Monday, April 19, 2004

Sketchy Bill 9: Neil Always Gets the Girls

Razor left. Bill went upstairs for a nap, leaving me on the couch with Coco and Patty. It was raining, hard enough that neither Coco nor Patty was willing to get up and put the top back on Coco's car. They were content to sit around, hemming and hawing about this guy named Neil and some sort of benefit concert that was scheduled for that day.

Now, as you can imagine, I had a serious vested interest in keeping Coco around. But although she was still lying, very soft and beautiful, in the crook of my arm, she hadn't been too keen on kissing me since the precipitous departure of Sheryl. Initially I was willing to chalk this up to a dip in the candyflipping rollercoaster, but after several more iterations of body language evincing a change in heart on her behalf, eventually I came to realize that I'd been a patsy the whole time! It was confirmed that afternoon by Bill that Sheryl had been so focused on Coco because she "thought" Bill and Coco were flirting. Or making out, or something like that. The advent of Oklahoma Hippy Boy had been a godsend to Coco, who had been essentially feigning death under her black leather coat until Sheryl passed out or had a stroke from sheer frustrated rage. I had enough (I guess) that I was a plausible beard for Coco's true feelings, or at least to appease Sheryl as to Coco's intentions.

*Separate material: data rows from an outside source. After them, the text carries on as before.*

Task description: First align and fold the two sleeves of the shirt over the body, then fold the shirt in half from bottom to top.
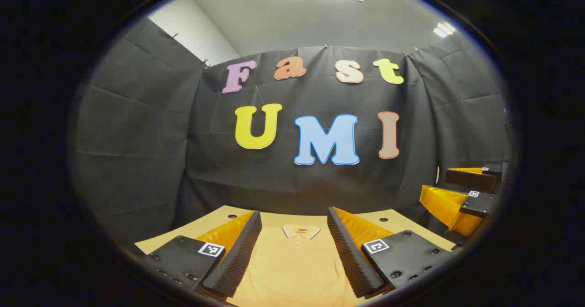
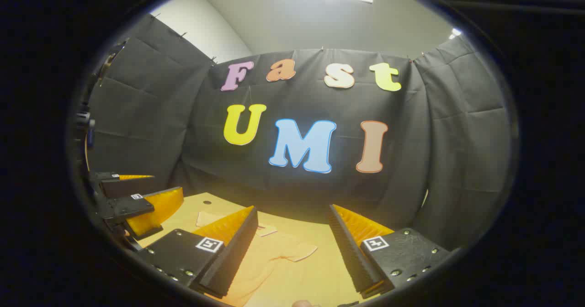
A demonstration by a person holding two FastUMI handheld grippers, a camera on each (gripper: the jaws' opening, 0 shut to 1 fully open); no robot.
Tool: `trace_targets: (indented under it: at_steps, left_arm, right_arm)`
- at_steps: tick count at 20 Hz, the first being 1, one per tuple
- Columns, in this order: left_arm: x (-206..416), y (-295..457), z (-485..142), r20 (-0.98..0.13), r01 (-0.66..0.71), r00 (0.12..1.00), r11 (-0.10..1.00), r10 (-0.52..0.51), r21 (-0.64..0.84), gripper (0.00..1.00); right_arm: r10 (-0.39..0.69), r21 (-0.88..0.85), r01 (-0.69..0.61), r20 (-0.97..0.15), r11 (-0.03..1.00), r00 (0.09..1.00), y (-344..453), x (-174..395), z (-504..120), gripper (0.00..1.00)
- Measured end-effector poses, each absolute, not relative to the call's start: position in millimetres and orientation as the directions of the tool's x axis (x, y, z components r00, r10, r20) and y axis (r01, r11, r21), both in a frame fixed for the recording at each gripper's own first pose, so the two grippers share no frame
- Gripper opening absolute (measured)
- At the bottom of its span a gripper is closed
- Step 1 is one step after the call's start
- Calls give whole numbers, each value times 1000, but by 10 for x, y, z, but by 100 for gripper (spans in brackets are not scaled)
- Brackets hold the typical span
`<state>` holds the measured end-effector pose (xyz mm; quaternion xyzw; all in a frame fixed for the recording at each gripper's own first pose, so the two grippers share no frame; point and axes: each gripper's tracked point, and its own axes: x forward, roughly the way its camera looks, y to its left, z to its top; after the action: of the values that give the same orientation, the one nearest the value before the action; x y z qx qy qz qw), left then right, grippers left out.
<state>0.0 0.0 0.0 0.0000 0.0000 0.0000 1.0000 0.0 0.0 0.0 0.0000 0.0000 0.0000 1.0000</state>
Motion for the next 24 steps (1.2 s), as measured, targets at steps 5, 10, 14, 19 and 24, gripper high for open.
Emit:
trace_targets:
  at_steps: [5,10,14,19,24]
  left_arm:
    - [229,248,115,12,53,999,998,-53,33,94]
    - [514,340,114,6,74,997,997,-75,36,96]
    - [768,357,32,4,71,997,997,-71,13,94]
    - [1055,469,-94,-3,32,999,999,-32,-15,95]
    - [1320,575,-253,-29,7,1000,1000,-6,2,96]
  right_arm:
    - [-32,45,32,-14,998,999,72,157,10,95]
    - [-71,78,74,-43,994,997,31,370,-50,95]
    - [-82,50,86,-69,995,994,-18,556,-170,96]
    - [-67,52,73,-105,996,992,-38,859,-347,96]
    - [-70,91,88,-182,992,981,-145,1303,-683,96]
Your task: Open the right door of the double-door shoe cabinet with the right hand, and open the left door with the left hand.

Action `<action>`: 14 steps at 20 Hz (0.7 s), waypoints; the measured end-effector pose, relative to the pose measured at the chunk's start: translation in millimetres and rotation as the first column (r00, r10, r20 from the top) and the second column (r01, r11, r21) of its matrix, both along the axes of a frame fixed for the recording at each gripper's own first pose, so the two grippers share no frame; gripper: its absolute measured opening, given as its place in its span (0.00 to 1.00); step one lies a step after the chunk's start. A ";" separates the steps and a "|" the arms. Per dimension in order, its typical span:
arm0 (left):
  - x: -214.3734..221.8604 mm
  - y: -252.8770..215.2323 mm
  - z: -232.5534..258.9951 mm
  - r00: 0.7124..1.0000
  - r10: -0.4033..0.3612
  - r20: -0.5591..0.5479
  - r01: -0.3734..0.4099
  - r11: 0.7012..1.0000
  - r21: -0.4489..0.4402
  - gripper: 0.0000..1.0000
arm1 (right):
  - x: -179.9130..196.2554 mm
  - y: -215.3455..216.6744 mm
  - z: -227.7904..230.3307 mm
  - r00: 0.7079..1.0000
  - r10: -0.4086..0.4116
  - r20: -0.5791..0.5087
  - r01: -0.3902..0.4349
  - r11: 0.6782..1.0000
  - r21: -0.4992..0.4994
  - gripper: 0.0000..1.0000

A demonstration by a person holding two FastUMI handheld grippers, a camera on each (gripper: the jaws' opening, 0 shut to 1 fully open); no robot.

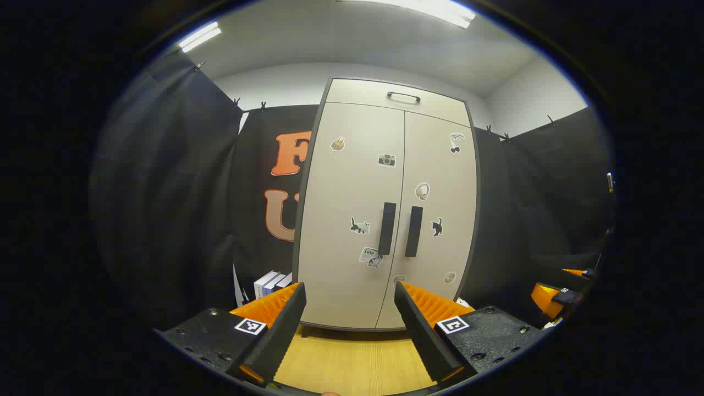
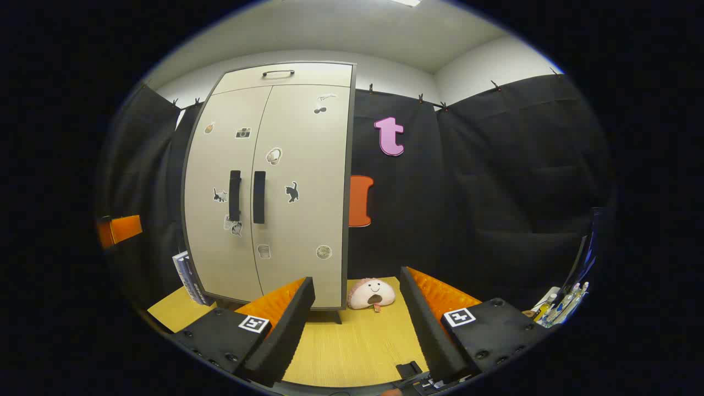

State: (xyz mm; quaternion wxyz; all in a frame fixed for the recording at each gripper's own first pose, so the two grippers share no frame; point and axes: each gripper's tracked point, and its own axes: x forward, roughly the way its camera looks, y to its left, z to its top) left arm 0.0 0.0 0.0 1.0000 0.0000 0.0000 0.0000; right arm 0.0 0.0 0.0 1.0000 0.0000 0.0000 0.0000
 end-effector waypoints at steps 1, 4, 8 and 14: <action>0.2 0.1 0.4 1.000 0.001 0.000 -0.001 1.000 0.001 0.98 | -0.2 -0.6 0.4 1.000 0.000 0.000 0.000 1.000 0.000 1.00; 1.7 -0.9 1.2 1.000 0.001 0.002 -0.001 1.000 0.008 0.96 | 0.1 -1.7 1.2 1.000 -0.004 0.004 0.004 1.000 -0.001 1.00; 2.9 -2.4 1.1 1.000 -0.001 0.000 0.001 1.000 0.010 0.98 | 3.1 -2.9 1.3 1.000 -0.008 0.004 0.008 1.000 0.001 1.00; 4.7 -3.6 2.9 1.000 0.001 0.003 -0.001 1.000 0.018 0.97 | 4.4 -5.3 2.5 1.000 -0.014 0.005 0.014 1.000 0.002 1.00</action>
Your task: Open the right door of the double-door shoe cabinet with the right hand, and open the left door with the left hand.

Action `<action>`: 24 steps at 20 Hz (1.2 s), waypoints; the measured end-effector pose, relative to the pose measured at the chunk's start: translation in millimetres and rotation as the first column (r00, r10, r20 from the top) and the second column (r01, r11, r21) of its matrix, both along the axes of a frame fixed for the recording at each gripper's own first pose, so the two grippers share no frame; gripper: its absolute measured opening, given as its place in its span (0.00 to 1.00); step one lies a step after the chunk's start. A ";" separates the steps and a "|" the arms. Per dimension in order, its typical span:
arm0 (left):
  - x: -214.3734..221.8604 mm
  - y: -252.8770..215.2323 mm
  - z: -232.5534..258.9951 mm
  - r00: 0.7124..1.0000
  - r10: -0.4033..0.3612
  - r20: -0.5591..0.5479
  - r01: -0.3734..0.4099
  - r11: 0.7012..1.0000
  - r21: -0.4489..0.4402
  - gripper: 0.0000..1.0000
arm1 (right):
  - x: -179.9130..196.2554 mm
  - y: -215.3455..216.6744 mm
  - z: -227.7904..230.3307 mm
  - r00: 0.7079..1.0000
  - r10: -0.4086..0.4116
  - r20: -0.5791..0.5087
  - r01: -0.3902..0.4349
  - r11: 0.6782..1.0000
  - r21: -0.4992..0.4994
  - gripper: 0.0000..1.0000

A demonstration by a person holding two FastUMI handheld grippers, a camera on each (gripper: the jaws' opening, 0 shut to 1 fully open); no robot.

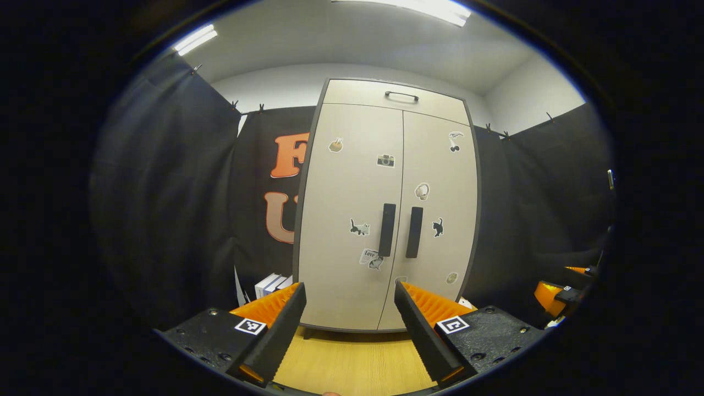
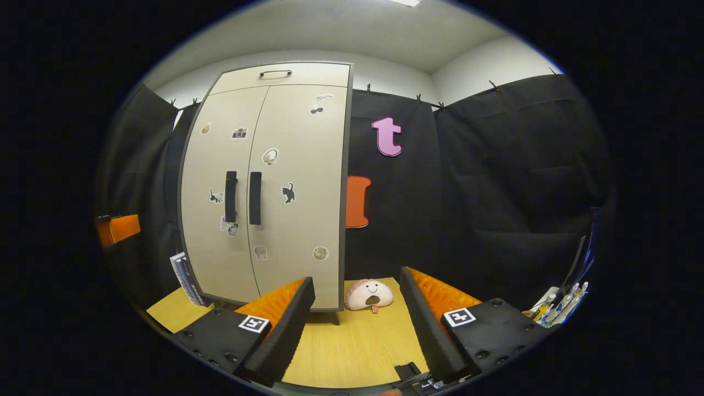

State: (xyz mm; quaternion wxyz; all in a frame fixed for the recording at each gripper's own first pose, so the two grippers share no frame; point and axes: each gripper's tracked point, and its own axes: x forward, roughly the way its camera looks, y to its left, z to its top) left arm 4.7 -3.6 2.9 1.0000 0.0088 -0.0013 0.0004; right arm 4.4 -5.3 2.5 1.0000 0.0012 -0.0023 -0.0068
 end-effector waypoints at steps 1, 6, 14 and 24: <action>0.1 0.1 0.0 1.000 0.000 -0.001 0.000 1.000 0.001 0.97 | 0.5 -0.1 -0.2 1.000 0.000 0.000 0.000 1.000 0.000 1.00; -0.7 1.8 -1.9 1.000 0.006 -0.008 -0.006 1.000 0.000 0.97 | 2.3 1.9 -1.5 1.000 0.003 -0.005 -0.003 1.000 -0.001 1.00; 1.5 6.1 -0.5 1.000 0.018 -0.006 -0.018 1.000 -0.001 0.98 | 4.5 5.4 -0.6 1.000 0.007 -0.009 -0.007 1.000 0.000 1.00; 2.7 3.9 0.7 1.000 0.007 -0.004 -0.007 1.000 0.003 0.97 | 16.8 20.5 10.7 1.000 0.023 -0.004 -0.023 0.999 -0.023 0.99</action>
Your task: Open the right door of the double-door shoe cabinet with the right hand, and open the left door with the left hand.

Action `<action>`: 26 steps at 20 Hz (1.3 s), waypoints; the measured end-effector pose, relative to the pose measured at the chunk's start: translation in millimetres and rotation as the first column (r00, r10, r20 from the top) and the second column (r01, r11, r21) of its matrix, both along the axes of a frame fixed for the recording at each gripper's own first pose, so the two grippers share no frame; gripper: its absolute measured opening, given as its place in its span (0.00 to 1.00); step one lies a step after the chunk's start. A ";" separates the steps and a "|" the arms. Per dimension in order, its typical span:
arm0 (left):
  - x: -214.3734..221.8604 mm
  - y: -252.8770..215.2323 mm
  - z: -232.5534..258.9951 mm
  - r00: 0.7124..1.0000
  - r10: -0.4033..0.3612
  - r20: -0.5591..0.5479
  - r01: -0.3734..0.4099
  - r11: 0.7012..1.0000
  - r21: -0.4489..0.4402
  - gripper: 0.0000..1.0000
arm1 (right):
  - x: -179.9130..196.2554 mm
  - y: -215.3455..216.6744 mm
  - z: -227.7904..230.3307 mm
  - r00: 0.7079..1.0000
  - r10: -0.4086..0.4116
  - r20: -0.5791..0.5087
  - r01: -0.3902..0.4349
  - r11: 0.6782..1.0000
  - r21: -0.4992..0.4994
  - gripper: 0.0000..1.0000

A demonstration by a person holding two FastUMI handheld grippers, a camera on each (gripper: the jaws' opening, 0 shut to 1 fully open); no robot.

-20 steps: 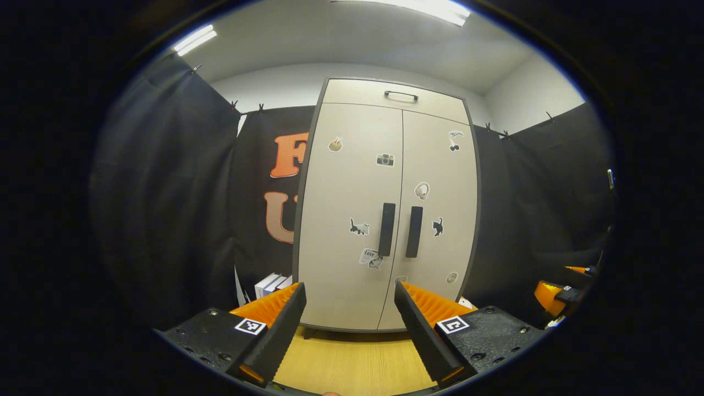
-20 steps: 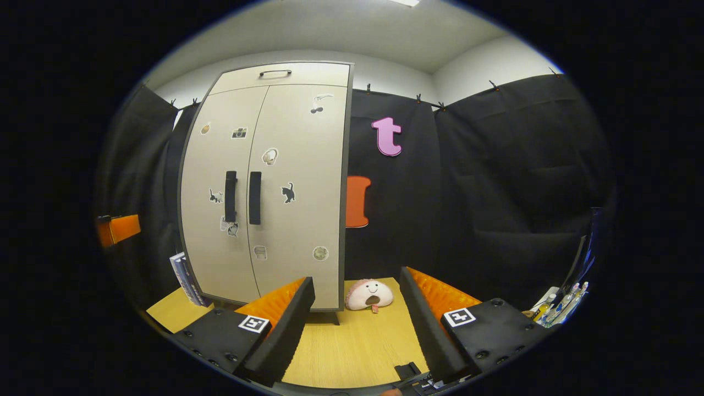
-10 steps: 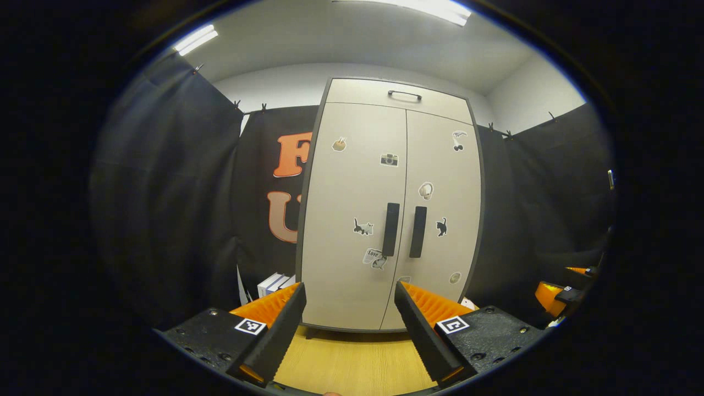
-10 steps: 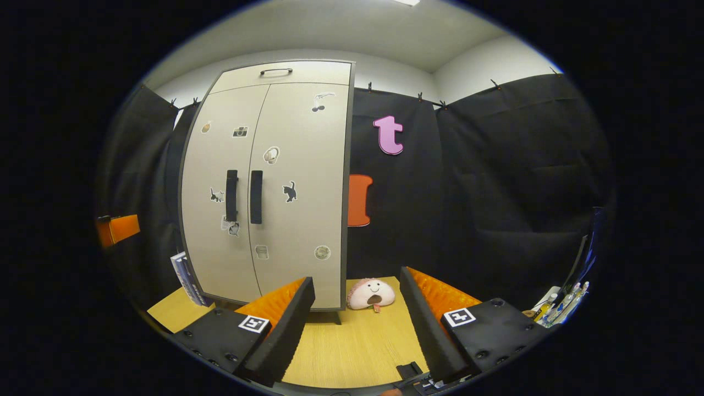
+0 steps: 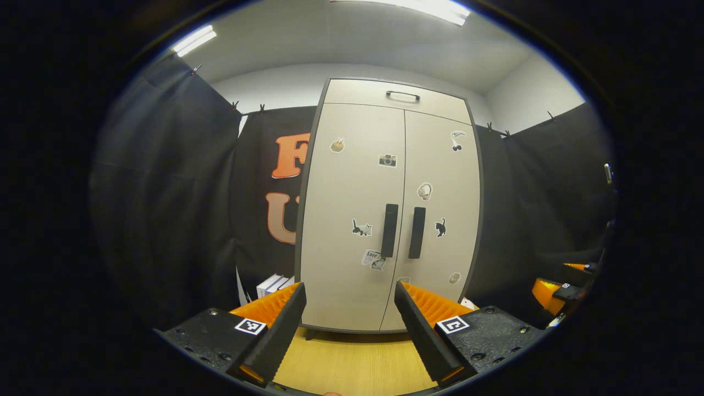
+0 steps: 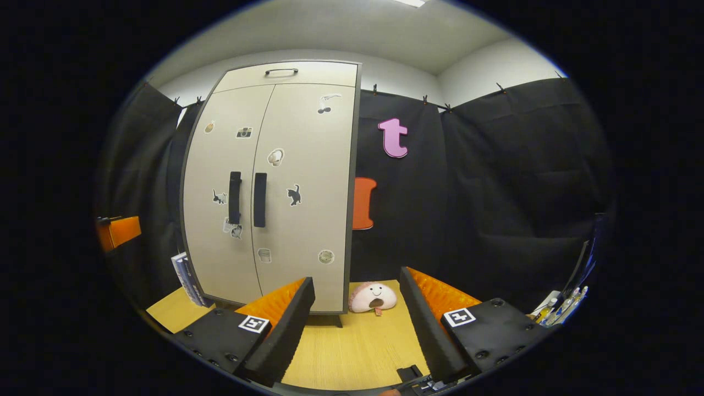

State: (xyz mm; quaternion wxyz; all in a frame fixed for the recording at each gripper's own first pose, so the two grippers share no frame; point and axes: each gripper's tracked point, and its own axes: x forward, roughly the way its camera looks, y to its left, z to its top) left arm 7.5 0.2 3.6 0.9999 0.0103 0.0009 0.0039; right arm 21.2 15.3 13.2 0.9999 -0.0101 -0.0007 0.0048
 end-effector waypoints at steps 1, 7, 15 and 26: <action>0.1 0.1 -0.5 1.000 -0.001 0.000 0.001 1.000 0.000 0.96 | 3.7 5.1 1.5 1.000 0.008 -0.001 -0.008 1.000 -0.001 0.99; 0.6 11.2 -7.0 1.000 0.016 -0.007 -0.016 1.000 -0.001 0.98 | 38.7 53.2 21.9 0.997 0.082 0.007 -0.081 0.997 -0.015 0.99; 10.0 47.3 -9.5 0.997 0.077 -0.007 -0.076 0.997 0.013 0.97 | 94.6 133.7 50.8 0.981 0.191 0.021 -0.192 0.981 0.033 0.99; 36.9 82.5 -18.9 0.993 0.118 -0.020 -0.117 0.993 0.033 0.98 | 173.1 207.8 76.4 0.977 0.210 0.046 -0.213 0.975 0.068 0.99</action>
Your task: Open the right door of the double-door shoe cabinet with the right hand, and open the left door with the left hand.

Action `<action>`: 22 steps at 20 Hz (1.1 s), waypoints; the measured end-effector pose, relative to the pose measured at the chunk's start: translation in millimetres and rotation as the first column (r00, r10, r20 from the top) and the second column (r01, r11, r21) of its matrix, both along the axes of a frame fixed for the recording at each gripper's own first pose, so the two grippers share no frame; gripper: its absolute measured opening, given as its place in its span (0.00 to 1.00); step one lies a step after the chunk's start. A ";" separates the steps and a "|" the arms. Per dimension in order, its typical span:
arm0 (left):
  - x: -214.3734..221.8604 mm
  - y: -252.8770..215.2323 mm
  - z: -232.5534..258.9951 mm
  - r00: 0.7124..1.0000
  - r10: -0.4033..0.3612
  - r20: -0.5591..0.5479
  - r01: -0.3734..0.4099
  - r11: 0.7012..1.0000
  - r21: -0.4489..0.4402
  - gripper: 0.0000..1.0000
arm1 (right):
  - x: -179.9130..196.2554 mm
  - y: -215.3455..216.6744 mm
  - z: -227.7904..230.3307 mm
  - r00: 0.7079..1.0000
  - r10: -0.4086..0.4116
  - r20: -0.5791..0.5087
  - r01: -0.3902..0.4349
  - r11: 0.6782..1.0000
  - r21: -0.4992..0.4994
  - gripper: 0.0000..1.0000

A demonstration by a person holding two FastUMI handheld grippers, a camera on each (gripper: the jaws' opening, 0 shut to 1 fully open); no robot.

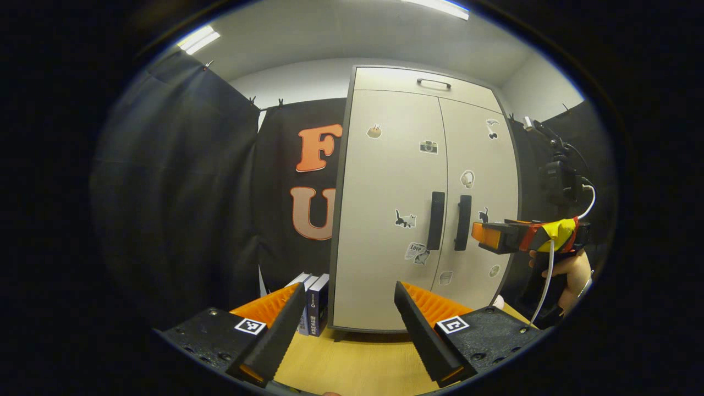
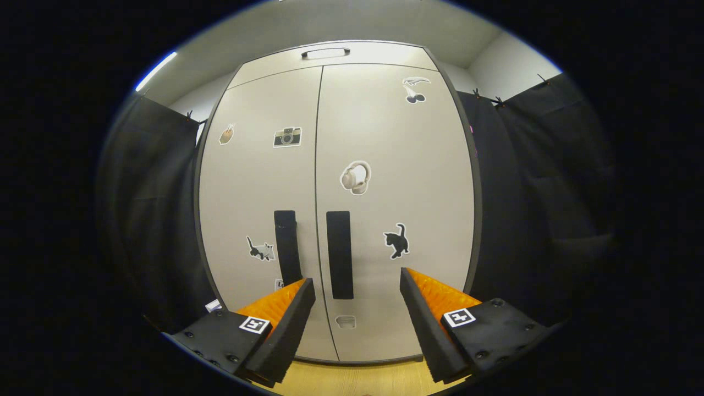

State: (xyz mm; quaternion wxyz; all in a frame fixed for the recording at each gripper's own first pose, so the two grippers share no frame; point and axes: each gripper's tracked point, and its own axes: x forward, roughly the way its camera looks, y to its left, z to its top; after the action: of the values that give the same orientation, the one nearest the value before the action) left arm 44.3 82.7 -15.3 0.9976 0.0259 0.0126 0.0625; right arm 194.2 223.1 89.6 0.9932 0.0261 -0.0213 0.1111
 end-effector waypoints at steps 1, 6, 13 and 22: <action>3.0 3.0 -1.4 1.000 0.005 -0.002 -0.005 1.000 -0.001 0.97 | 7.4 4.6 -0.8 1.000 -0.001 -0.004 0.001 1.000 -0.007 0.99; 17.0 16.3 -4.5 1.000 0.027 -0.011 -0.027 1.000 -0.002 0.97 | 40.2 23.5 -5.3 1.000 0.003 -0.022 -0.003 1.000 -0.025 0.96; 29.3 23.9 -11.8 0.999 0.038 -0.023 -0.038 0.999 -0.005 0.97 | 69.6 29.4 -12.5 0.999 -0.018 -0.027 0.016 0.999 -0.051 0.59; 27.2 22.7 -13.1 0.998 0.049 -0.035 -0.049 0.999 -0.003 0.97 | 77.1 31.7 -20.8 0.997 -0.026 -0.070 0.023 0.999 -0.036 0.38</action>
State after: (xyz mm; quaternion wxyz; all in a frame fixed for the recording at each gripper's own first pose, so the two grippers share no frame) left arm 71.5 105.5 -28.3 0.9955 0.0247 0.0308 0.0863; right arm 271.3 254.8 68.8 0.9950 0.0123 0.0152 0.0983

I don't know what happened, folks, but I do know that the entire FBI raid scenario of less than 10 hours before (remember being stranded at the airport, with a shoe full of LSD?) was wildly off the mark--the true "bad time, brother" was due to a tense "situation," or more baldly a "mexican standoff," between Coco and Sheryl. For some reason I pictured Sheryl lunging at Coco with a broken beer bottle, but of course that couldn't be--it must have been a wine bottle. Or maybe cognac. My visions of Bill upstairs with a Mac 10 and a pile of cocaine the size of Rhode Island, screeching at the DEA agents outside to say hello to his little friend were thankfully just one more paranoid fantasy.

It was a little humiliating to think that I'd wandered cold and alone on the streets of SF for several hours just because Bill didn't want any of his stemware to get broken, but I was still OK with that. What I was not OK with was being left alone in a huge, weird house with no supervision and no friends, on the rising curl of what was turning out to be a deepwater acid trip.

But of course that's what happened. The rain began to lighten up around 10am, and they began making plans to leave and get to wherever this thing was held. My last argument: hey, it's raining--if you don't want to go, then just don't go! Patty's response was, "well, Neil will be mad if he doesn't see me."

"Neil, please. He'll understand. It's raining, for chrissakes," I said, as I gently tickled Coco's slender flank.

[Jesus, you have no idea how pleased I am to be able to write shit like this.]

"Well," said Patty, clearly disturbed at the thought of pissing off Neil, "it's not that simple. I mean, you don't just not show up at a show Neil Young's invited you to, just because it's raining."

And you know, I didn't have anything to say to that. I mean, what would YOU have said?

Defeated, I dragged out my brand new black leather organizer (god, how I agonized about losing my soul when I purchased that), which was completely pristine except for Bill's phone number, and had them write their info inside. As they were doing this, another balding, middle aged dude came downstairs and started rifling through the fridge, looking for a beer. His name, let's say, was "Alex."

Alex was followed shortly by Bill, who ushered Patty and Coco out of the house (I micromanaged Coco's parting hug to the nanosecond, all the while trying to absorb as much of her scent as I could, without seeming a pervert), tossed a beer to me, and ensconced both of us downstairs in front of the bigscreen. OU was about to play Nebraska (I think) for the conference championship. Or something like that.

Alex was a typical college football yuppie dude. He'd crashed out early in the party, and no one saw him til he came downstairs in a polo shirt and khaki shorts, shaved and clean. Only his bleary eyes betrayed the wild evening the night before.

I, on the other hand, was cranked up on two different types of hard drug, as well as five layers of conspiracy theory and social minefields. I could see from far away that this conversation was going nowhere fast.